Purpose: A semiautomated pipeline for the collection and curation of free-text and imaging real-world data (RWD) was developed to quantify cancer treatment outcomes in large-scale retrospective real-world studies. The objectives of this article are to illustrate the challenges of RWD extraction, to demonstrate approaches for quality assurance, and to showcase the potential of RWD for precision oncology.
Methods: We collected data from patients with advanced melanoma receiving immune checkpoint inhibitors at the Lausanne University Hospital. Cohort selection relied on semantically annotated electronic health records and was validated using process mining. The selected imaging examinations were segmented using an automatic commercial software prototype. A postprocessing algorithm enabled longitudinal lesion identification across imaging time points and consensus malignancy status prediction. Resulting data quality was evaluated against expert-annotated ground-truth and clinical outcomes obtained from radiology reports.
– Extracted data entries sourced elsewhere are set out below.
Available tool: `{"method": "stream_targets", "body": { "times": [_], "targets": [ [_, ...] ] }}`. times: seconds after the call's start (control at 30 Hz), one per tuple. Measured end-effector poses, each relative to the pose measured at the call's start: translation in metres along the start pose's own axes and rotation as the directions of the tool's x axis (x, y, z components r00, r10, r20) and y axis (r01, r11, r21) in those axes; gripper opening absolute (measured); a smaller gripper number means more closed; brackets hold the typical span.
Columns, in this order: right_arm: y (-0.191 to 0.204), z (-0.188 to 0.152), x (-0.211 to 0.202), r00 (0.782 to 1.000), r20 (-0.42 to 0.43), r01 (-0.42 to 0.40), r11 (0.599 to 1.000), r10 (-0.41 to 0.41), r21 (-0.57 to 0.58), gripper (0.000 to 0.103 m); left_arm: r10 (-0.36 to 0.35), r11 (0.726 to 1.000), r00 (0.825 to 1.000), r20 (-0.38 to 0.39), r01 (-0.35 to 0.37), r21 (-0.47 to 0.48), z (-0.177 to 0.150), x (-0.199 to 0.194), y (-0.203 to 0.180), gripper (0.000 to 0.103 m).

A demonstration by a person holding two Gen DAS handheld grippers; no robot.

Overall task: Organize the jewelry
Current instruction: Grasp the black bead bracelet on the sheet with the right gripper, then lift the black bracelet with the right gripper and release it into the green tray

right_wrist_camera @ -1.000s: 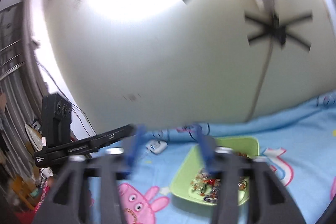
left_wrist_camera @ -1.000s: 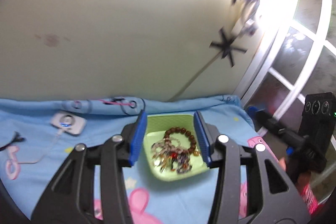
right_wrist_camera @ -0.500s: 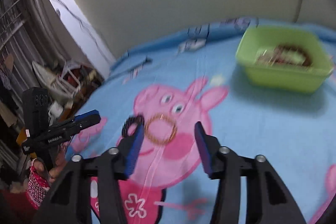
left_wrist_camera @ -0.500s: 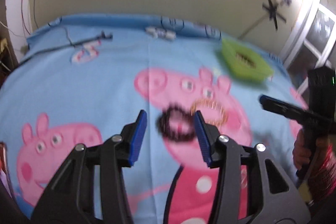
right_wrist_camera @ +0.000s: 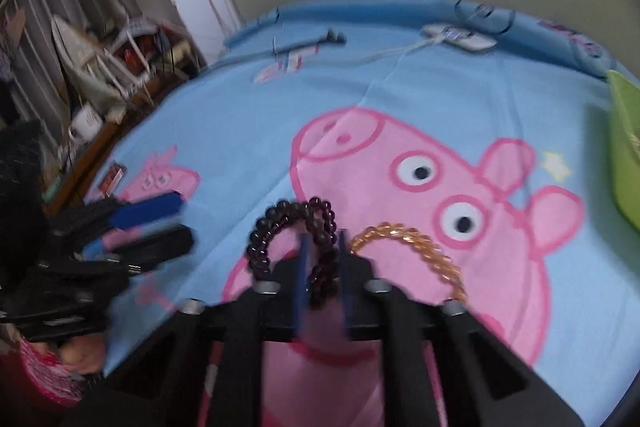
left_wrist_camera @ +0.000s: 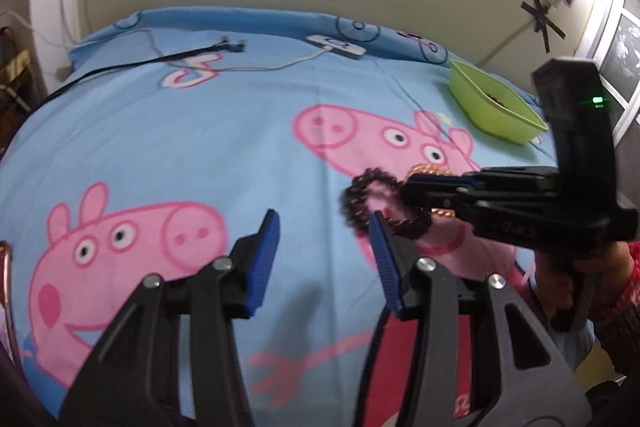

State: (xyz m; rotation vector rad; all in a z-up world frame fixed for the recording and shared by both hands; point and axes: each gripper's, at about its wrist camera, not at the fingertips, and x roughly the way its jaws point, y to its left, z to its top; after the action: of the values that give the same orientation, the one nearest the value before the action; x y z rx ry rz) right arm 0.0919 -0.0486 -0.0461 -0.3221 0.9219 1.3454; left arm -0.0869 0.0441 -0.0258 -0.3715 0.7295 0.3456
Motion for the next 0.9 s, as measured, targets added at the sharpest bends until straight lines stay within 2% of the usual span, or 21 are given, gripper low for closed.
{"method": "stream_targets", "body": {
  "times": [0.07,0.2,0.33,0.5,0.6,0.77,0.8,0.87,0.9],
  "targets": [
    [-0.001,0.0,-0.016,0.998,0.051,-0.033,0.999,0.032,0.034,0.0,-0.002,1.0,1.0,0.012,0.002,-0.011,-0.003,-0.009,0.005,0.044],
    [0.002,-0.007,-0.069,0.976,0.177,-0.14,0.988,0.126,0.065,0.0,-0.039,0.999,0.998,0.044,0.04,-0.008,-0.005,-0.024,0.004,0.044],
    [-0.005,-0.029,-0.109,0.966,0.224,-0.15,0.986,0.131,0.068,0.0,-0.107,0.992,0.992,0.06,0.103,0.068,-0.003,-0.031,-0.022,0.045],
    [-0.044,-0.076,-0.132,0.975,0.22,-0.083,0.979,0.041,0.188,0.0,-0.188,0.967,0.982,0.027,0.18,0.18,-0.009,-0.023,-0.072,0.048],
    [-0.088,-0.118,-0.15,0.974,0.222,-0.033,0.937,-0.049,0.349,0.0,-0.233,0.946,0.972,-0.033,0.235,0.222,-0.013,-0.005,-0.104,0.048],
    [-0.123,-0.169,-0.178,0.96,0.224,0.038,0.875,-0.165,0.482,0.0,-0.29,0.908,0.95,-0.113,0.31,0.283,-0.012,0.019,-0.156,0.048],
    [-0.124,-0.173,-0.181,0.96,0.219,0.051,0.875,-0.177,0.482,0.005,-0.301,0.899,0.944,-0.131,0.327,0.291,-0.013,0.025,-0.169,0.048],
    [-0.122,-0.182,-0.19,0.95,0.22,0.1,0.882,-0.223,0.461,0.033,-0.319,0.884,0.934,-0.162,0.354,0.304,-0.009,0.035,-0.19,0.048],
    [-0.119,-0.185,-0.194,0.941,0.226,0.133,0.887,-0.253,0.443,0.036,-0.324,0.879,0.931,-0.169,0.362,0.31,-0.008,0.037,-0.197,0.048]
  ]
}}
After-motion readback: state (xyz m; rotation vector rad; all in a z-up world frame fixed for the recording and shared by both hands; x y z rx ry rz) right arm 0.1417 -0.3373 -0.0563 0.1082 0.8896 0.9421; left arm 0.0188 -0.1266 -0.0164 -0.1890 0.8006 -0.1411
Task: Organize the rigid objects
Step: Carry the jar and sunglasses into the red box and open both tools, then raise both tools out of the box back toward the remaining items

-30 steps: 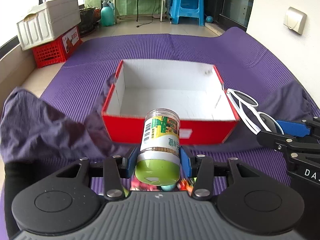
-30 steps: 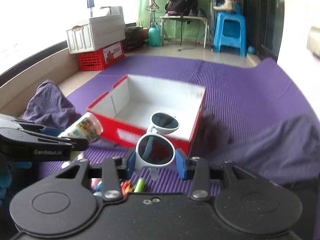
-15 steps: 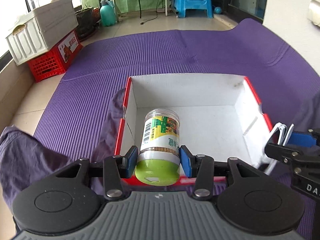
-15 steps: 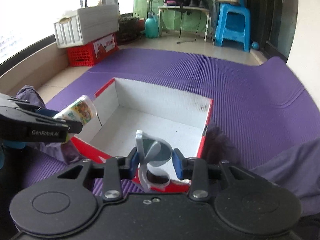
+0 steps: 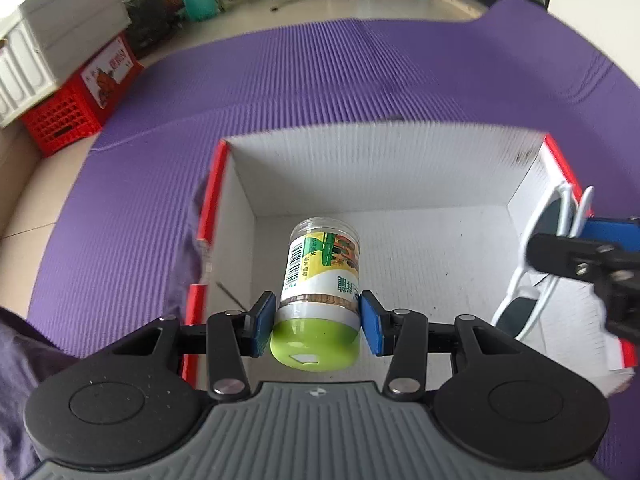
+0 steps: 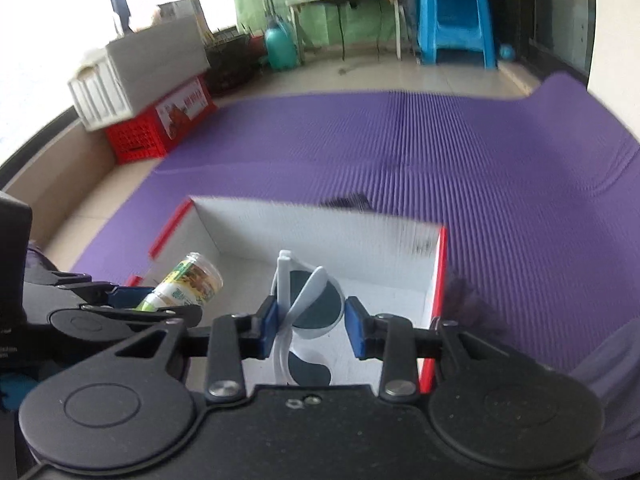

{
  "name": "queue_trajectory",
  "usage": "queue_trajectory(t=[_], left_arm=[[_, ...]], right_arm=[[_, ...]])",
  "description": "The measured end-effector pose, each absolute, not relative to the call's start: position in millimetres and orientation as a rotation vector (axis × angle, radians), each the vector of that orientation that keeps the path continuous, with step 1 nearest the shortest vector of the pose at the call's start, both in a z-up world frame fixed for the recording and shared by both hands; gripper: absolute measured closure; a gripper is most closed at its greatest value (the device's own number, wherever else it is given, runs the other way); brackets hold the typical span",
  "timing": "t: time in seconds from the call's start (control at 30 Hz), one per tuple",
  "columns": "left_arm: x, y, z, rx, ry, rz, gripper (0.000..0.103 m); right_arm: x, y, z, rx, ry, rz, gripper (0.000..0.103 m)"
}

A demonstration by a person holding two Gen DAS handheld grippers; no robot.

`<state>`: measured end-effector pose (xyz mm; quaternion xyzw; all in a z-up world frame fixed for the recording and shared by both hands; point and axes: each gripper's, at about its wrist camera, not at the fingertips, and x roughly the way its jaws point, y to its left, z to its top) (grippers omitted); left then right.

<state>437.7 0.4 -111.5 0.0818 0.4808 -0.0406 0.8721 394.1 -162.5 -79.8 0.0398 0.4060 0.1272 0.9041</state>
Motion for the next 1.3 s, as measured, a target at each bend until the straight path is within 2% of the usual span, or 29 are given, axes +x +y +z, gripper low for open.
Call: queue_trajectory(t=[0.37, 0.5, 0.7, 0.77, 0.87, 0.93, 1.07, 1.3], left_arm=[[459, -13, -154, 0.199, 1.142, -0.112, 0.059], [460, -16, -163, 0.217, 1.185, -0.111, 0.058], [460, -13, -161, 0.21, 1.196, -0.096, 0.057], [459, -10, -155, 0.196, 1.184, -0.088, 0.054], [453, -6, -145, 0.175, 1.158, -0.078, 0.037], [448, -3, -137, 0.151, 1.149, -0.079, 0.037], [431, 1, -116, 0.121, 1.125, -0.079, 0.037], [399, 3, -72, 0.105, 1.062, -0.084, 0.037]], right_arm=[[416, -146, -129, 0.046, 0.993, 0.202, 0.068], [418, -144, -136, 0.036, 1.024, 0.199, 0.068], [413, -145, -136, 0.029, 1.026, 0.207, 0.063], [416, -145, -132, 0.047, 1.02, 0.217, 0.06], [412, -147, -124, 0.052, 1.0, 0.227, 0.054], [408, -152, -117, 0.064, 0.986, 0.224, 0.044], [393, -158, -98, 0.075, 0.955, 0.241, 0.042], [353, -165, -62, 0.098, 0.893, 0.275, 0.029]])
Results: The cohort included 108 patients with melanoma and 465 imaging examinations (median, 3; range, 1-15 per patient). Process mining was used to assess clinical data quality and revealed the diversity of care pathways encountered in a real-world setting. Longitudinal postprocessing greatly improved the consistency of image-derived data compared with single time point segmentation results (classification precision increased from 53% to 86%). Image-derived progression-free survival resulting from postprocessing was comparable with the manually curated clinical reference (median survival of 286 v 336 days, P = .89).
Conclusion: We presented a general pipeline for the collection and curation of text- and image-based RWD, together with specific strategies to improve reliability. We showed that the resulting disease progression measures match reference clinical assessments at the cohort level, indicating that this strategy has the potential to unlock large amounts of actionable retrospective real-world evidence from clinical records.